Recebi anteontem pelo correio um pacote enorme, pesado, com alguns livros que me foram enviados pelo meu mano Edimilson de Almeida Pereira, poeta e antropólogo, sabedor de tudo o que diz respeito aos desdobramentos estético-culturais da travessia do Atlântico Negro. Folheei-os rapidamente, atraído pelo maior de todos, com seu titulo chamativo e elegante, Um tigre na floresta de signos – poesia e demandas sociais no Brasil. Trata-se, para dizer pouco, do mais alentado projeto já desenvolvido no país em torno da produção textual dos negros brasileiros na contemporaneidade. Dos cantopoemas sagrados do candombe, do candomblé e do congado aos experimentos visuais e às performances, do texto engajado de poetas ligados à militância anti-racismo ao inconformismo cantofalado dos rappers, nada escapou aos estudiosos convocados por Edimilson para a elaboração dos ensaios que se distribuem pelas 752 páginas do livro.

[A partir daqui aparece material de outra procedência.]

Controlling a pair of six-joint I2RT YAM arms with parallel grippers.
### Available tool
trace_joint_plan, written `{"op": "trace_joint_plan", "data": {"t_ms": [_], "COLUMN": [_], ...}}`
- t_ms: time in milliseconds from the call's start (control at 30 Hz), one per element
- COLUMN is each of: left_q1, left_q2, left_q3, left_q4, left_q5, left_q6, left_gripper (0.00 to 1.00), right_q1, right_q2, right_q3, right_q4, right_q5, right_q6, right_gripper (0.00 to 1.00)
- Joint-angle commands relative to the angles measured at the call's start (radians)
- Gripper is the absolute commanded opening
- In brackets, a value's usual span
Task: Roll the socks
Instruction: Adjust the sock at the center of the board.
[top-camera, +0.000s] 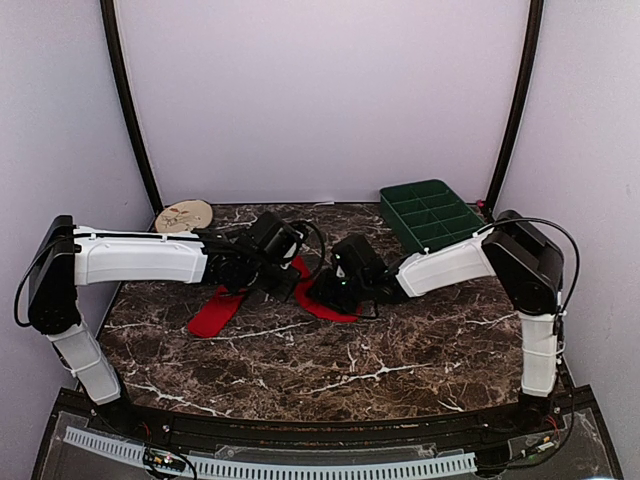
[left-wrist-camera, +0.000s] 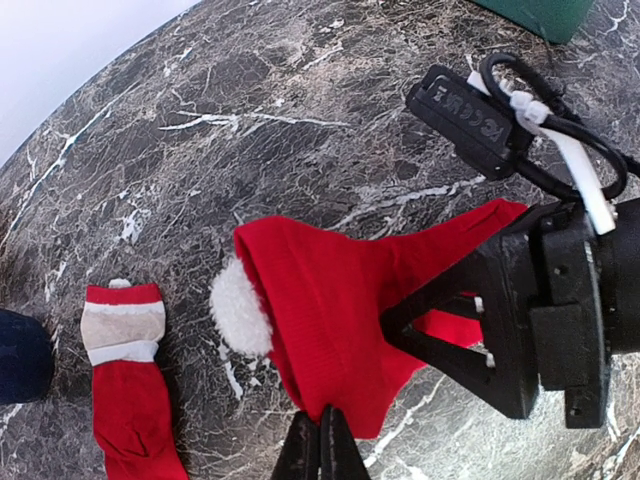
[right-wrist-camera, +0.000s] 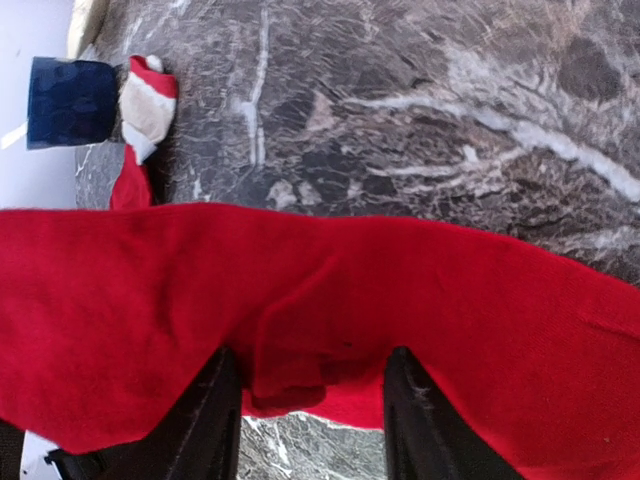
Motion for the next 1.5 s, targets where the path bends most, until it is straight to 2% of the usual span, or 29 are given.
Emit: {"op": "trace_joint_plan", "data": {"t_ms": [0, 333, 600, 800, 1200, 1300, 1467], "left_q1": [-0.004, -0.004, -0.002, 0.012, 0.013, 0.013, 0.006], "left_q2": [-0.048, -0.066, -0.14, -0.225, -0.327, -0.332, -0.321], "left_q3": [-0.016, -0.038, -0.049, -0.051, -0.028, -0.041, -0.091], "left_q4": [0.013, 0.022, 0.025, 0.038, 0.047, 0.061, 0.107], "left_q5": [0.001, -0.007, -0.091, -0.13, -0.109, -0.078, -0.005], "left_q6": [0.018, 0.028, 0.055, 0.079, 0.149, 0.153, 0.131], "left_gripper": [0.0, 0.0, 0.0, 0.0, 0.0, 0.0, 0.0], "right_q1": [0.005, 0.002, 0.004, 0.011, 0.049, 0.055, 0.056], "right_q2": [0.029, 0.042, 0.044, 0.052, 0.156, 0.159, 0.099], "right_q3": [0.044, 0.059, 0.109, 0.189, 0.409, 0.395, 0.228], "right_q4": [0.008, 0.024, 0.022, 0.007, 0.047, 0.084, 0.153], "right_q5": [-0.003, -0.015, -0.053, -0.096, -0.221, -0.223, -0.179], "right_q6": [-0.002, 0.006, -0.011, -0.027, 0.026, 0.052, 0.083], "right_gripper": [0.4, 0.19, 0.07, 0.05, 0.07, 0.07, 0.12]}}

Depois de algumas poucas horas entretido com a leitura errática de fragmentos dos ensaios, deixei de lado qualquer laivo de modéstia e li, de cabo a rabo, o estudo de Prisca Agustoni, “Um corpo que oscila: performance, tradição e contemporaneidade na poética de Ricardo Aleixo” , que traça instigante paralelo entre o meu trabalho em cena e a prática dos griots africanos (“......”). Lido o ensaio inteiro, enfrentei o sono – que já rivalizava com a vontade de conferir os outros escritos – com uma busca, no Google, de informações recentes sobre o trabalho do mais conhecido griot contemporâneo, Sotigui Kouyaté, de quem sou admirador desde que assisti O céu que nos protege, de Bernardo Bertolucci, há muitos anos (pude vê-lo atuar em Belo Horizonte, no Festival Internacional de Teatro de 2004, no espetáculo Tierno Bokar, como integrante da companhia do encenador Peter Brook).

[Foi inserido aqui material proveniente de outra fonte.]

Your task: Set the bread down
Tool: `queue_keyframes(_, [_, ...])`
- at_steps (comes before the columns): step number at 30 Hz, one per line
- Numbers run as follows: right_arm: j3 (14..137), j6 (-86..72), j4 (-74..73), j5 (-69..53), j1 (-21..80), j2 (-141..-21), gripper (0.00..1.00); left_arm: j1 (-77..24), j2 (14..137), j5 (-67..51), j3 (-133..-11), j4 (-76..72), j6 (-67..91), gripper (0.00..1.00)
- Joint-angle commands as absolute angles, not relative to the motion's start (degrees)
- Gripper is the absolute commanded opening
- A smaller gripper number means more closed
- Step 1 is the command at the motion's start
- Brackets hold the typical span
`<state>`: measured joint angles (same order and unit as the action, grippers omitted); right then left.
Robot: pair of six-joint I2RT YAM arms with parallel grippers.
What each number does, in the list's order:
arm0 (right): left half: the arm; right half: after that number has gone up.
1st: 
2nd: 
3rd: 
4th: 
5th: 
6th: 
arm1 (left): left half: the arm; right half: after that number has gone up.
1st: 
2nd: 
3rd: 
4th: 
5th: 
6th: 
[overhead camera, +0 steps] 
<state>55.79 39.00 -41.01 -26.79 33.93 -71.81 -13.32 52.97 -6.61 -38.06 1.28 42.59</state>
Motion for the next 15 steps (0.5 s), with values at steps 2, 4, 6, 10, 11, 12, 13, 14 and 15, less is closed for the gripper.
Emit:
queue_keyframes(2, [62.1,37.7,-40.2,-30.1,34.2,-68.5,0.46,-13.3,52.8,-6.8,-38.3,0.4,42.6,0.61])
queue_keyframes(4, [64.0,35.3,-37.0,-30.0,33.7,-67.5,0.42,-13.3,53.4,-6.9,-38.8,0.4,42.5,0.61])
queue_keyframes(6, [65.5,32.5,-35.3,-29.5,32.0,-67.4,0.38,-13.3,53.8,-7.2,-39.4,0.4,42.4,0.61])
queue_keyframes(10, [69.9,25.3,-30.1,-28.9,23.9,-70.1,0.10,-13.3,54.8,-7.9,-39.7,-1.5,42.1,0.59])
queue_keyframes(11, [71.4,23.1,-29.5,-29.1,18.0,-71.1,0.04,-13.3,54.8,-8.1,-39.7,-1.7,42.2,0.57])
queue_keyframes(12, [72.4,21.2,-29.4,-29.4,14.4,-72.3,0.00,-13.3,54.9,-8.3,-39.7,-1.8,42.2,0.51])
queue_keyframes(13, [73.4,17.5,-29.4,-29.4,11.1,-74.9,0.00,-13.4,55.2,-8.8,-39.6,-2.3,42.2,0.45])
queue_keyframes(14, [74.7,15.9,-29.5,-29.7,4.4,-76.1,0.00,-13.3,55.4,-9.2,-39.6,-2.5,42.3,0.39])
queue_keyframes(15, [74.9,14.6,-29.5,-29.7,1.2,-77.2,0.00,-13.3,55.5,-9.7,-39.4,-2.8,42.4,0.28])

Uma leitura superficial dos links encontrados bastou para acabar com todas as alegrias de que o presente do mano Edimilson me cobrira: constatei que o senhor Kouyaté morreu no dia 17 de abril último, aos 74 anos de idade, vítima de “maladie pulmonaire”. Depois de um breve silêncio, rezei por seu espírito e continuei a busca, com o fim de me consolar com possíveis referências ao ocorrido na imprensa brasileira. Nem uma linha a respeito, o que diz muito sobre o atual estágio do jornalismo cultural por aqui. O mais estranho é que, no ano passado, Sotigui Kouyaté foi destaque na mídia de todo o mundo, em função do Urso de Prata que conquistou no Festival de Cinema de Berlim, graças a sua atuação no filme London River, dirigido pelo cineasta franco-algeriano Rachid Bouchareb.

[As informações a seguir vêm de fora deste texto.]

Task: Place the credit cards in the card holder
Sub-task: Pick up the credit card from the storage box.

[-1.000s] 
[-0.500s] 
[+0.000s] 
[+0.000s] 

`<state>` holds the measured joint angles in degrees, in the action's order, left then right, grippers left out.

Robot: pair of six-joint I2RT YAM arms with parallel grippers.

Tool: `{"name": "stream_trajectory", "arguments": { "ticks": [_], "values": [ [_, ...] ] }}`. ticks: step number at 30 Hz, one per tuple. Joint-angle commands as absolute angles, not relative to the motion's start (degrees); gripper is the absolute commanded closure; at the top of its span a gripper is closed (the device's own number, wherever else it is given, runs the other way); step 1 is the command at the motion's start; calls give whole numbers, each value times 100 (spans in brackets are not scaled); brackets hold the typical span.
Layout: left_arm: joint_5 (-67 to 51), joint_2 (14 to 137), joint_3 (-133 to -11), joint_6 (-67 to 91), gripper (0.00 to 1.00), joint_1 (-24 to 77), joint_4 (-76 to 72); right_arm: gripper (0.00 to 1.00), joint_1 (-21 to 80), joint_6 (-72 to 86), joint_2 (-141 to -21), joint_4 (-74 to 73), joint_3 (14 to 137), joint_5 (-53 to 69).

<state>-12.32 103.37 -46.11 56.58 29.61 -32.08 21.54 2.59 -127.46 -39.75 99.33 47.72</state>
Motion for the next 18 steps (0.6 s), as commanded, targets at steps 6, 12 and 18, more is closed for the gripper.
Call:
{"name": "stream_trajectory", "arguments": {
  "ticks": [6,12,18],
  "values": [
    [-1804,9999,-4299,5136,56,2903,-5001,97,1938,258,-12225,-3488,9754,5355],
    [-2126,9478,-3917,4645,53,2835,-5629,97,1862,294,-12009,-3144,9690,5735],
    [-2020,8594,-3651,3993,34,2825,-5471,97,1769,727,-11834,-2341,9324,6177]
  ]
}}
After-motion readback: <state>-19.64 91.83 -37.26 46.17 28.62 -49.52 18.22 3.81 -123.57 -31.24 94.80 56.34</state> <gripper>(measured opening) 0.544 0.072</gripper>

Para quem ainda não teve qualquer contato com a obra e a visão de mundo desse malinense que se definia como um “africano de origem e cidadão do mundo” e para aqueles que, como eu, tiveram a sorte de apreciar sua grande arte enquanto ele estava vivo, sugiro que garimpem com cuidado na web, que não se decepcionarão. De saída, indico a quem se interessar dois depoimentos dele (aqui e aqui) que, por sintetizarem uma concepção da arte que a torna indissociável da vida, são pequenas joias de sabedoria e iluminação, fundamentais, portanto, nestes nossos dias de confusão e falta de perspectivas.